> Excerpted records:
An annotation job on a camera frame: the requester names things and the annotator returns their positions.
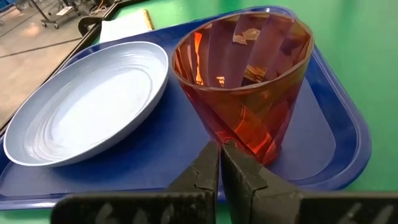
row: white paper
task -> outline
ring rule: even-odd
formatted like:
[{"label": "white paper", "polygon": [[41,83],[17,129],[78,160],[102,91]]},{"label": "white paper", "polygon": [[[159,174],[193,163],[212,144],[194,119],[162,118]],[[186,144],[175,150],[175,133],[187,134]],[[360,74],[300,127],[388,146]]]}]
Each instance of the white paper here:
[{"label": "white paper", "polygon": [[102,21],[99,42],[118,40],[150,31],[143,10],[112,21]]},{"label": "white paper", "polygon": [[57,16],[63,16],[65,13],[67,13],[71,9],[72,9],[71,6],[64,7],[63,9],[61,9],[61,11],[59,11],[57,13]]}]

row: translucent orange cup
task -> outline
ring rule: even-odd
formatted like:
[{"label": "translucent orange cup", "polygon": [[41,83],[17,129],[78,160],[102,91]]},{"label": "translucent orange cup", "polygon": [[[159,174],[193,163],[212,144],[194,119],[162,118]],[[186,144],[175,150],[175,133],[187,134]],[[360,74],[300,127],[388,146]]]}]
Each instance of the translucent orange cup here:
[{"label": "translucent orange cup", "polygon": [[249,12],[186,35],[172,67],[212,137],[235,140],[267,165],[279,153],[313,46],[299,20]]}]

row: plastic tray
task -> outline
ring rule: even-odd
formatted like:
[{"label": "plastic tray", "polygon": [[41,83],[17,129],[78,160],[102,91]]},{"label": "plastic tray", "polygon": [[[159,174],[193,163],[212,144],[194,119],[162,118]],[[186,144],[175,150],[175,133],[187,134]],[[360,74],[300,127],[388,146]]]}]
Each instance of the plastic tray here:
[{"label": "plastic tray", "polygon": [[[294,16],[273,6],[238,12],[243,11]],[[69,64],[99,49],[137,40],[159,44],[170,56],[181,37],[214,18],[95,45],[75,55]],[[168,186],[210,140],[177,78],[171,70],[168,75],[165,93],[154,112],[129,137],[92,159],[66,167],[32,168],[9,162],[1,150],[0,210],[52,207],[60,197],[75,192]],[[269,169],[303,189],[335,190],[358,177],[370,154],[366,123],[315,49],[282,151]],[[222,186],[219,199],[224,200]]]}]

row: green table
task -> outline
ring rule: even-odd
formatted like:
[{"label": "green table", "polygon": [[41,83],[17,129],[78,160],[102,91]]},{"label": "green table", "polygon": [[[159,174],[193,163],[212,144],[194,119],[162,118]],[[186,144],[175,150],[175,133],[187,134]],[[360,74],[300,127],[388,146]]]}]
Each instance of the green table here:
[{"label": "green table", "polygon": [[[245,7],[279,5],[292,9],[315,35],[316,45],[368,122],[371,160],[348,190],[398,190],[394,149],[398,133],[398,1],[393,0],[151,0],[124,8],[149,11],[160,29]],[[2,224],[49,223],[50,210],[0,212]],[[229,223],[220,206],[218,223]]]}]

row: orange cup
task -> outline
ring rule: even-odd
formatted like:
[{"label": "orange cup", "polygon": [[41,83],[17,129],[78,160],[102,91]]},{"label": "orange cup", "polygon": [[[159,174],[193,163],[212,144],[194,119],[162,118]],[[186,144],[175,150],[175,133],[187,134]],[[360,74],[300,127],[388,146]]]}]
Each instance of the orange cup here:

> Work order: Reproduce the data exactly as it appears above. Pictures are to be left out.

> Solution for this task:
An annotation job on a camera frame: the requester names things and the annotator returns their positions.
row: white paper
task -> outline
ring rule: even-odd
formatted like:
[{"label": "white paper", "polygon": [[41,83],[17,129],[78,160],[102,91]]},{"label": "white paper", "polygon": [[[159,174],[193,163],[212,144],[194,119],[162,118]],[[186,144],[175,150],[175,133],[187,134]],[[360,74],[300,127],[388,146]]]}]
Each instance of the white paper here:
[{"label": "white paper", "polygon": [[102,21],[99,42],[118,40],[150,31],[143,10],[112,21]]},{"label": "white paper", "polygon": [[57,16],[63,16],[65,13],[67,13],[71,9],[72,9],[71,6],[64,7],[63,9],[61,9],[61,11],[59,11],[57,13]]}]

row: translucent orange cup
task -> outline
ring rule: even-odd
formatted like:
[{"label": "translucent orange cup", "polygon": [[41,83],[17,129],[78,160],[102,91]]},{"label": "translucent orange cup", "polygon": [[[159,174],[193,163],[212,144],[194,119],[162,118]],[[186,144],[175,150],[175,133],[187,134]],[[360,74],[300,127],[388,146]]]}]
Each instance of the translucent orange cup here:
[{"label": "translucent orange cup", "polygon": [[249,12],[186,35],[172,67],[212,137],[235,140],[267,165],[279,153],[313,46],[299,20]]}]

row: plastic tray
task -> outline
ring rule: even-odd
formatted like:
[{"label": "plastic tray", "polygon": [[41,83],[17,129],[78,160],[102,91]]},{"label": "plastic tray", "polygon": [[[159,174],[193,163],[212,144],[194,119],[162,118]],[[186,144],[175,150],[175,133],[187,134]],[[360,74],[300,127],[388,146]]]}]
Each instance of the plastic tray here:
[{"label": "plastic tray", "polygon": [[[294,16],[273,6],[238,12],[243,11]],[[69,64],[99,49],[137,40],[159,44],[170,56],[181,37],[214,18],[95,45],[75,55]],[[168,186],[210,140],[177,78],[171,70],[168,75],[165,93],[154,112],[129,137],[92,159],[66,167],[32,168],[9,162],[1,150],[0,210],[52,207],[60,197],[75,192]],[[269,169],[303,189],[335,190],[358,177],[370,154],[366,123],[315,49],[282,151]],[[222,186],[219,199],[224,200]]]}]

row: green table
task -> outline
ring rule: even-odd
formatted like:
[{"label": "green table", "polygon": [[41,83],[17,129],[78,160],[102,91]]},{"label": "green table", "polygon": [[[159,174],[193,163],[212,144],[194,119],[162,118]],[[186,144],[175,150],[175,133],[187,134]],[[360,74],[300,127],[388,146]]]}]
Each instance of the green table here:
[{"label": "green table", "polygon": [[[245,7],[279,5],[292,9],[315,35],[316,45],[368,122],[371,160],[348,190],[398,190],[394,149],[398,133],[398,1],[393,0],[151,0],[124,8],[149,11],[160,29]],[[2,224],[49,223],[50,210],[0,212]],[[229,223],[220,206],[218,223]]]}]

row: orange cup
task -> outline
ring rule: even-odd
formatted like:
[{"label": "orange cup", "polygon": [[41,83],[17,129],[78,160],[102,91]]},{"label": "orange cup", "polygon": [[[159,174],[193,163],[212,144],[194,119],[162,118]],[[186,144],[175,150],[175,133],[187,134]],[[360,74],[300,127],[388,146]]]}]
Each instance of the orange cup here:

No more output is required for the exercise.